• Sarah Raad


It is not my place to judge, but to be judged…

Some time ago, I listened to a beautiful podcast by a beautiful priest, Father John Flader, about the crucifixion of Christ. While the entire blog was beautiful and I gained many insights into the Paschal Sacrifice by listening to it, there was one small part of it that struck me – and though I heard this reflection some months ago now – that insight has stayed in my mind.

In describing the crucifixion of Christ, the meditation called on me to reflect on the souls who stood at the Foot of the Cross while Christ died and paid particular attention to Saint John the Beloved disciple of Christ.

Saint John was the youngest of Christ’s disciples and was probably never married. It was Saint John who was the only disciple of the original twelve who remained with Christ during his crucifixion and to whom Christ gave His Blessed Mother after death. Saint John was also the only one of the disciples to die of old age, rather than to be martyred as his brother-disciples were.

John stayed at the Foot of the Cross while His Lord died. What must he have been thinking as he stood silently there?

John had seen – literally seen with his own eyes – Christ heal diseases that had no cure… Christ healed people who were blind, who were deaf, those who were dumb and paralysed and riddled with disease.
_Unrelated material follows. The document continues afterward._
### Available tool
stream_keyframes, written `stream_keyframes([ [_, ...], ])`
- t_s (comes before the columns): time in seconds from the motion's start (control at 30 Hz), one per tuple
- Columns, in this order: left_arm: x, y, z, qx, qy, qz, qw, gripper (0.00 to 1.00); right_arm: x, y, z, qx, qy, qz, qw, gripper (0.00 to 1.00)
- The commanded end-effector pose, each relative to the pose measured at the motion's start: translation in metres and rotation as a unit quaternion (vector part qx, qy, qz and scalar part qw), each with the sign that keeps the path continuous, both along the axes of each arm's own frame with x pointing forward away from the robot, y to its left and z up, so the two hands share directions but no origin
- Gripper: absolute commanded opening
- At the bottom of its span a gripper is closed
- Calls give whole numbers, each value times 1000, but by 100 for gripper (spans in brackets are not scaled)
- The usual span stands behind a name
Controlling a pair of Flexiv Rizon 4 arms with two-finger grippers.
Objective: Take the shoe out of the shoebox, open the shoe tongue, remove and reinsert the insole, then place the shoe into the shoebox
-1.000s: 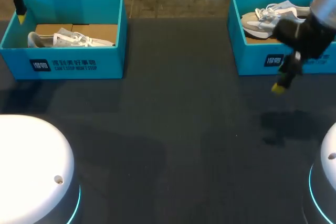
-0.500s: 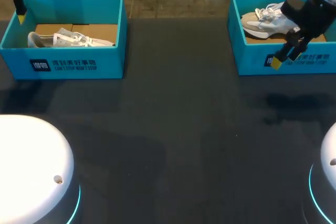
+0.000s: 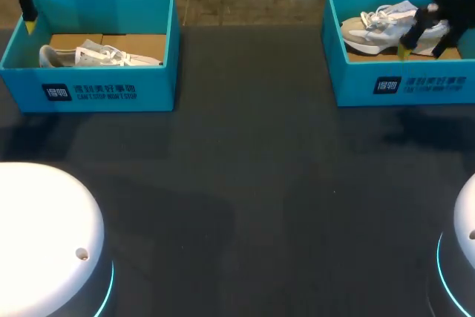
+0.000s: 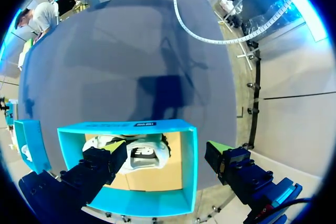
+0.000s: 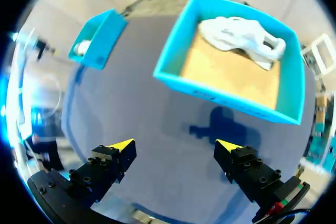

Christ healed aliments two thousand years ago that modern medicine today still has not been able to cure or even adequately treat. And He did it without a stethoscope, medicine, or even an examination of the patient’s body, instead He did it by seeing the person’s soul… But Christ did other things too – He provided… He turned water into wine, He fed a crowd of thousands from a few loaves of bread and some pieces of fish. And Christ gave peace – He cast out demons and forgave sins.

Saint John saw all these things – these miracles – with his own eyes.

And that list above – it only contains the really big miracles… It only contains the list of things that Christ did that were significant enough to be documented. That list contained all the things that could be rationally and conclusively proved to be miracles…

But, what about all the other things that John saw with those eyes?... What about all the times that he saw Christ move sinners to repent? What about all the times when Christ read the thoughts of His disciples and gave them comfort? What about His miraculous expressions of love?

These are significant. Years and years and years ago now, I had a very very vivid dream about my little baby who died before he was born. In my dream, that child was holding a little girl’s hand and pulling her forwards for me to see her. That little girl had a beautiful golden halo of curling hair and beautiful white porcelain skin. The little girl in my dream was my brother’s daughter who unbeknown to me had already been conceived.

Every time I see that child, I remember my dream and I remember my son...

Am I psychic? Have I been afforded visions? No… I am not holy enough for that. But during a time when I was struggling, when I was broken-hearted with grief, I received a miracle – the every-day kind, like the ones that Saint John witnessed every-day in his life with Christ.

Is it a miracle I could prove to you? Not at all… In fact, my brother – this little girl’s father – laughs at me, mocking my delusions and flights of fancy in trusting in what I saw when he thinks I should be attributing it to my subconscious. But I know… That dream was a miracle and I was blessed to have seen those children there…

Saint John KNEW that Christ was God made man. Not only had he witnessed miracles BIG and SMALL, but He knew that Christ was the Messiah because if for no other reason, he had seen – literally seen with his own eyes – Christ bring people back from the dead… More. Than. Once.

And there he stood – at the Foot of the Cross – in silence…

In silence, surely, he wondered when Christ would save Himself too. Surely, he wondered why Christ was not coming down from the Cross as He had seen the power of God in God Made Man and knew that Christ could do it if He chose to. Surely, he wondered…

In the past I have wondered too. I have thought to myself, “But why God? You are creator of the universe, why have you decided not to give me this thing for which I ask? Give it to me. Give it to me… Please…”

Now, I do not wonder anymore… And my prayers have changed, because I do not wonder – I know!

And, like Saint John the Beloved, I stand in silence at the Foot of the Cross – Trusting in the GOOD – because I trust in God.

For it is not my place to judge, but to be judged… If only I could always remember that!

For with prayer, I stand on Holy Ground where everything is clear. Here. At the Foot of the Cross.